Exercise input:

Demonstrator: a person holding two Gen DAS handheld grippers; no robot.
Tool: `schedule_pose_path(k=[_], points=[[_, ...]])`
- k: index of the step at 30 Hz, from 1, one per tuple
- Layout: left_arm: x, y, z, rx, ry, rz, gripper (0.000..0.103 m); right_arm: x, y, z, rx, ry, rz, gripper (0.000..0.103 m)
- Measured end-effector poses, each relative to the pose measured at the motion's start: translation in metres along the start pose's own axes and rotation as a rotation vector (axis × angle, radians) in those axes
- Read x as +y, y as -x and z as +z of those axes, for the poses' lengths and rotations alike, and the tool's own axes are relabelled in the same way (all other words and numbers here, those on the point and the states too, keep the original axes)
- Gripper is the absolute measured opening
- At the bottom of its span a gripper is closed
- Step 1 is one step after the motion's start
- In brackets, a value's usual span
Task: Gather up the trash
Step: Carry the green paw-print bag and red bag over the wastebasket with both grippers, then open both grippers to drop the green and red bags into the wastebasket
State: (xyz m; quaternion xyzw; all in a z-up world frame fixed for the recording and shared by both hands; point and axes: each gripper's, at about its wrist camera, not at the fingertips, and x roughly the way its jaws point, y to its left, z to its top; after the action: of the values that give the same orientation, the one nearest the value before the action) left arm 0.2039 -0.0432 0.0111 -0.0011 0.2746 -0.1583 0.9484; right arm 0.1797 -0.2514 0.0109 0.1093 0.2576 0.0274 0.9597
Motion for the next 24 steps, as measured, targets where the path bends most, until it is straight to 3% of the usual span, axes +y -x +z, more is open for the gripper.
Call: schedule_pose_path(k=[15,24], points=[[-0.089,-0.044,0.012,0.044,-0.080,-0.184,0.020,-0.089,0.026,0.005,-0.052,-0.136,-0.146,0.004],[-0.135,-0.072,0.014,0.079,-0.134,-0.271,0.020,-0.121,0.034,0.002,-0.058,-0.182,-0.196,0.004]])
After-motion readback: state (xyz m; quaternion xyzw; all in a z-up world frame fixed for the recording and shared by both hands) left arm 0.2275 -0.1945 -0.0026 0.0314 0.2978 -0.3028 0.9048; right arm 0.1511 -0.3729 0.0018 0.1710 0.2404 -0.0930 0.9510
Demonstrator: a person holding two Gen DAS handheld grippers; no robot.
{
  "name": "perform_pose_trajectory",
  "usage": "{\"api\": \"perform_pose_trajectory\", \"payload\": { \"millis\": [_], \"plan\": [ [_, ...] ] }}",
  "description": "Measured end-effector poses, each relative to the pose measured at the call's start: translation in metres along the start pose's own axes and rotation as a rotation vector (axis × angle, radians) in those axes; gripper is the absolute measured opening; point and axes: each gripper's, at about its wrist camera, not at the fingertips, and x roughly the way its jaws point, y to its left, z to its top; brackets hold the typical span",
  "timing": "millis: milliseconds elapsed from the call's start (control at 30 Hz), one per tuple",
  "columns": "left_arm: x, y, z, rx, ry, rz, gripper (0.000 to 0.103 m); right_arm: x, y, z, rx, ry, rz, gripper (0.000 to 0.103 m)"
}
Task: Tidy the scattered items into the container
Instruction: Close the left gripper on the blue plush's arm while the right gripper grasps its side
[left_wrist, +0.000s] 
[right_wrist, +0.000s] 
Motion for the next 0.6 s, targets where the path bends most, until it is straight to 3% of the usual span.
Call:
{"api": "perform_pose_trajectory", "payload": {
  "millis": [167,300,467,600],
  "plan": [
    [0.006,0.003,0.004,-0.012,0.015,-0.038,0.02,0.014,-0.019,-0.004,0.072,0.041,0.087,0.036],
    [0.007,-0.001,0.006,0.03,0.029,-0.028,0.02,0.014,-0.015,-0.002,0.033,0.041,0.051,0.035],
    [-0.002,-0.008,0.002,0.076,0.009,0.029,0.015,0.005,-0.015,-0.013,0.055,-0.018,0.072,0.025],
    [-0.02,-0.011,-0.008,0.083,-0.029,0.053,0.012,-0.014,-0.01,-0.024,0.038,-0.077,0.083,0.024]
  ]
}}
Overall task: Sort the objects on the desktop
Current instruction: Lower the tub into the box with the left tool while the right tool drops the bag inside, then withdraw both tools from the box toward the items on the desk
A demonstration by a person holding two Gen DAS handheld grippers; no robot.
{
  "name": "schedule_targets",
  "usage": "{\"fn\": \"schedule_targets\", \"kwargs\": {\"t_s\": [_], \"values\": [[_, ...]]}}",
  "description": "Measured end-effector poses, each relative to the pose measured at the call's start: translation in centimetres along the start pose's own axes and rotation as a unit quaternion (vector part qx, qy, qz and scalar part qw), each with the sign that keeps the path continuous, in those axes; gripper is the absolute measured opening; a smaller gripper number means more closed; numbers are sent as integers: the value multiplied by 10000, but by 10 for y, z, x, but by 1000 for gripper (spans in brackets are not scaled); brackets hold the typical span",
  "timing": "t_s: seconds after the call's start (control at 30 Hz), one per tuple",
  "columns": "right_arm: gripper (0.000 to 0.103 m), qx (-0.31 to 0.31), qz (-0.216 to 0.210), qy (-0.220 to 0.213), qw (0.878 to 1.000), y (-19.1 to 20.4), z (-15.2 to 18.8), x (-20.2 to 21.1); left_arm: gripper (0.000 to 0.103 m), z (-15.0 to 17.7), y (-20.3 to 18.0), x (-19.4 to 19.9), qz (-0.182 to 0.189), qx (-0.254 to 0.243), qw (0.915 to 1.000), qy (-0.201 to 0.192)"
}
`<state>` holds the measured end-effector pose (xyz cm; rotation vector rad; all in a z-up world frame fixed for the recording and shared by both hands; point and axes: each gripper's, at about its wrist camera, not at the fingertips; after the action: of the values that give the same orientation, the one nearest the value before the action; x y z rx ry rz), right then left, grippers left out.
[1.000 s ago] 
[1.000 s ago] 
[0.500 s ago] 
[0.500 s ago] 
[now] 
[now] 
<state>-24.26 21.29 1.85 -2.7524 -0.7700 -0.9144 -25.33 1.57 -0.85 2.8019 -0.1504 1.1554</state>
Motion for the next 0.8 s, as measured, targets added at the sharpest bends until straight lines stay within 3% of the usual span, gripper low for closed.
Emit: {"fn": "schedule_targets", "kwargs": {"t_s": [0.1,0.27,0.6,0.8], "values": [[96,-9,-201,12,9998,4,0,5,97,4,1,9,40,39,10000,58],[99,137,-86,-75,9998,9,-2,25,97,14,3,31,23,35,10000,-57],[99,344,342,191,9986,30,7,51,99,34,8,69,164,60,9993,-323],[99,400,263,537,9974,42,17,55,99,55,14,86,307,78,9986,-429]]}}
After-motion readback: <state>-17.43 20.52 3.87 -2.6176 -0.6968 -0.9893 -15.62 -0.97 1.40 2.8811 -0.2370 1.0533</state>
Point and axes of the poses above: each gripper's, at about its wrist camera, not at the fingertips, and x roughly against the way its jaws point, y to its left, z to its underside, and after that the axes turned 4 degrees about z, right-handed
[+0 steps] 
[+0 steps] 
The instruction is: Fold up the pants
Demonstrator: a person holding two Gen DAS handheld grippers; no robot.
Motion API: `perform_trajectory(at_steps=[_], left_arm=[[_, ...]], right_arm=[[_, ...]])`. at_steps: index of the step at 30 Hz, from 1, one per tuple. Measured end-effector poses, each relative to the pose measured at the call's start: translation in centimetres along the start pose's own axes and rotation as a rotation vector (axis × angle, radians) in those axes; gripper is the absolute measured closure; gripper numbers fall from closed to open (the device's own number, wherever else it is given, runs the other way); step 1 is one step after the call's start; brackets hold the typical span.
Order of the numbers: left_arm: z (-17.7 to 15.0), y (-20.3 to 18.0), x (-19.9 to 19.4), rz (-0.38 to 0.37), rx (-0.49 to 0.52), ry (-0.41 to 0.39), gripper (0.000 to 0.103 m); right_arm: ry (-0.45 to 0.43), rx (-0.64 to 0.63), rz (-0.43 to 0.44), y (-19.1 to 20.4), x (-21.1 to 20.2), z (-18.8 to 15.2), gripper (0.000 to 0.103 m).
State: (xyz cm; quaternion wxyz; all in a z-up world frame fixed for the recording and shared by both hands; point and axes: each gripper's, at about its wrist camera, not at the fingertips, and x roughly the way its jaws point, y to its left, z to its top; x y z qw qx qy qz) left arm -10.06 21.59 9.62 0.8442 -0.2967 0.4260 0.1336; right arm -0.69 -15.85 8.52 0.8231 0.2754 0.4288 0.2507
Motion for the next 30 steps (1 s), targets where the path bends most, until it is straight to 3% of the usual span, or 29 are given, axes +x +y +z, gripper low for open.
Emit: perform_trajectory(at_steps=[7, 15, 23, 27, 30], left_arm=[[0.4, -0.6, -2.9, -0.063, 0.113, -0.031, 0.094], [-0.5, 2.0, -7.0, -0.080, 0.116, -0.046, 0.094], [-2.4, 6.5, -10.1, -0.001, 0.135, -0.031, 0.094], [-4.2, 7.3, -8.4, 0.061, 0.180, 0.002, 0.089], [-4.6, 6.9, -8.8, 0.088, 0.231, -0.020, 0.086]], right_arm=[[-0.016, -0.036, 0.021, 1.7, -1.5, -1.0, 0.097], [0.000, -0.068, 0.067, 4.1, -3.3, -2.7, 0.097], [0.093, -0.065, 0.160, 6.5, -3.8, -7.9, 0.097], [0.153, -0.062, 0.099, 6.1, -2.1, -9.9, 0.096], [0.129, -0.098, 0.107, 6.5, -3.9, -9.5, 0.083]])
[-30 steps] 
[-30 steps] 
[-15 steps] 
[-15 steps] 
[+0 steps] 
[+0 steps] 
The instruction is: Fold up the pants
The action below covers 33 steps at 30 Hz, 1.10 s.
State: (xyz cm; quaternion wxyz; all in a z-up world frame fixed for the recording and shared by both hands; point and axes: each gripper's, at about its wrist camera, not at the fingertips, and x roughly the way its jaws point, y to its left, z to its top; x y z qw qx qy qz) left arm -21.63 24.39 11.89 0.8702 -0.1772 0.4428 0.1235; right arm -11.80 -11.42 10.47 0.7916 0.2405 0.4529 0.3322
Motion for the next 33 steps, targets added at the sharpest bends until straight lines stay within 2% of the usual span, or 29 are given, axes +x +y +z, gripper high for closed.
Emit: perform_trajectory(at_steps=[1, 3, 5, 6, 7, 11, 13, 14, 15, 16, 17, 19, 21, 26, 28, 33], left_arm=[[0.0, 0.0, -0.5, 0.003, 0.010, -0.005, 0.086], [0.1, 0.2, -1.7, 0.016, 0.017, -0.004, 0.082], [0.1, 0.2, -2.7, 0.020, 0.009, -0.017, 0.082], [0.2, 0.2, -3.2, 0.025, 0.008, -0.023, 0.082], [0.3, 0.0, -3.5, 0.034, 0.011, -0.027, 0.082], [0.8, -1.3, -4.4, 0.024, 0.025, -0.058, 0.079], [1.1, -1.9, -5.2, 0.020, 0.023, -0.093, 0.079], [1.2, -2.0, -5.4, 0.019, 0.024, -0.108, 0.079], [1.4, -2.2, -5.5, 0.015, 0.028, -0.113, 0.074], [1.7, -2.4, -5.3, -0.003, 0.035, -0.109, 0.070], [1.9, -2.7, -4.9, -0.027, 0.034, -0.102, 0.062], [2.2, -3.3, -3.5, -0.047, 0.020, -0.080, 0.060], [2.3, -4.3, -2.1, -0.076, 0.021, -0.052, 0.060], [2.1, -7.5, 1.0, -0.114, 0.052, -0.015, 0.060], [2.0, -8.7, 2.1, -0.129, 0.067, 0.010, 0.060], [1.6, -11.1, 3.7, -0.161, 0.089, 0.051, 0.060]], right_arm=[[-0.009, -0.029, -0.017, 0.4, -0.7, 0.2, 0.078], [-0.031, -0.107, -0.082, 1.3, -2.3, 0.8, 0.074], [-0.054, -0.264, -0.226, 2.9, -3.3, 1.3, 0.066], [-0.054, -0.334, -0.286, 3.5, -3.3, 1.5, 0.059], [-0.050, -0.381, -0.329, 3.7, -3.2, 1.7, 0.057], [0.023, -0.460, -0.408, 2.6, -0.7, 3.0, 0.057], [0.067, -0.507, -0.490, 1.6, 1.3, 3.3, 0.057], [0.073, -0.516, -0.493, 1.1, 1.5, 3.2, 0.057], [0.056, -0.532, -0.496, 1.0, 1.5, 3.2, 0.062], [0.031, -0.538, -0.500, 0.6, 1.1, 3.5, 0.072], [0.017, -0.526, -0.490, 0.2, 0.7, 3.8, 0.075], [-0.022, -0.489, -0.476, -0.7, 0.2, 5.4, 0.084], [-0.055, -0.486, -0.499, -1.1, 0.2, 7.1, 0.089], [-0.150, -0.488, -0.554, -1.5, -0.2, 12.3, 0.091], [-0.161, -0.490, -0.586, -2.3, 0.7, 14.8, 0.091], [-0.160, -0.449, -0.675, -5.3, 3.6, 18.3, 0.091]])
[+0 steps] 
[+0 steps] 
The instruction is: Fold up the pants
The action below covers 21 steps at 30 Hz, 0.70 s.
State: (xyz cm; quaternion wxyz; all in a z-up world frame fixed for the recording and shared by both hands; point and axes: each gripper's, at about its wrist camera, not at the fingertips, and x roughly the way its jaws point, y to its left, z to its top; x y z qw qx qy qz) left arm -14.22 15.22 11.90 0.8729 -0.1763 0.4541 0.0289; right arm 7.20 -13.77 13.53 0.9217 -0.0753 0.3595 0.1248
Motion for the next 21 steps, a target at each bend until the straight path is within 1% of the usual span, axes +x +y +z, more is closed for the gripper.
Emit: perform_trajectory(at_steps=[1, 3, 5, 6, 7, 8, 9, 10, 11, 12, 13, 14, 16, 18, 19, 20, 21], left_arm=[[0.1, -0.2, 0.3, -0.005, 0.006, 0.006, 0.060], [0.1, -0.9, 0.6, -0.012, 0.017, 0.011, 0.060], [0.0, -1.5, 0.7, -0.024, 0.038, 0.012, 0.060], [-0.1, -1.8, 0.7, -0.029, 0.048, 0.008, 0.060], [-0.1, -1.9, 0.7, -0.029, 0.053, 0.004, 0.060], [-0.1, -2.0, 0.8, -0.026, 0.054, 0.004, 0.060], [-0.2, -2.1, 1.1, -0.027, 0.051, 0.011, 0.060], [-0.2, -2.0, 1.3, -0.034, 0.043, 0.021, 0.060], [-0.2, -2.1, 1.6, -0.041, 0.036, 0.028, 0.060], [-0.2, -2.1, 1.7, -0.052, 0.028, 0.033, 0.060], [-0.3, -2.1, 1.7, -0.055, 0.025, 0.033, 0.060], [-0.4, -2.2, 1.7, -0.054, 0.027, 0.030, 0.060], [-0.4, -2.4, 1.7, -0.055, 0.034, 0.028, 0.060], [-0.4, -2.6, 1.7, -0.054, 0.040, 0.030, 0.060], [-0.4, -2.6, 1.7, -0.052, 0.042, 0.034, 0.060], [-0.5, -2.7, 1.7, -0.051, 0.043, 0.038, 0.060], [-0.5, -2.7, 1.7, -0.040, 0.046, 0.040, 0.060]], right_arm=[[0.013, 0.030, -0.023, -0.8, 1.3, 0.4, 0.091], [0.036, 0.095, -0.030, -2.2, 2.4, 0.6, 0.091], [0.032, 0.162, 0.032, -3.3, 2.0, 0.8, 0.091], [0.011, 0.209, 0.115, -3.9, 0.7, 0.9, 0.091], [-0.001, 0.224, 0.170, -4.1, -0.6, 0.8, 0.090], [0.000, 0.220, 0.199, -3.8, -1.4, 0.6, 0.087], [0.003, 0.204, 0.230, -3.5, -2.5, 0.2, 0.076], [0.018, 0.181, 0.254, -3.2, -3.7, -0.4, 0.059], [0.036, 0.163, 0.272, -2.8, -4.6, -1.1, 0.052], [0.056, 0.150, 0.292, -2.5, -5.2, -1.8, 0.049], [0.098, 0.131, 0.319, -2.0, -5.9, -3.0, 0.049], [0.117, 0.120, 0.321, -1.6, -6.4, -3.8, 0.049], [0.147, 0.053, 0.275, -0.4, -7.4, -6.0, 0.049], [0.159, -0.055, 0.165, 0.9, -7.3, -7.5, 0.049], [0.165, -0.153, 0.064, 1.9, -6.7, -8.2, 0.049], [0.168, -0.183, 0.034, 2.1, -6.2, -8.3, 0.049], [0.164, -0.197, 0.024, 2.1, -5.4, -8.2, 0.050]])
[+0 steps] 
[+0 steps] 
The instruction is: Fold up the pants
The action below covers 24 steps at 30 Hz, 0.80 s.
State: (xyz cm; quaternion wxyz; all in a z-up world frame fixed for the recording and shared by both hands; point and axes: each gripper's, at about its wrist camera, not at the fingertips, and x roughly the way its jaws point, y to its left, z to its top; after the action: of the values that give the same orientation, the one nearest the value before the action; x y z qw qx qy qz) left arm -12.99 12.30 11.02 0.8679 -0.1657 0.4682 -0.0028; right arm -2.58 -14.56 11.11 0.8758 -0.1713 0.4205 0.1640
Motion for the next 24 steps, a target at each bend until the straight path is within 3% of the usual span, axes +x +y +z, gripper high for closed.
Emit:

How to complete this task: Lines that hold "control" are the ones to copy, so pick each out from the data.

Response to this task:
  "timing": "millis: milliseconds elapsed from the call's start (control at 30 Hz), one per tuple",
  "timing": "t_s: seconds after the call's start (control at 30 Hz), one per tuple",

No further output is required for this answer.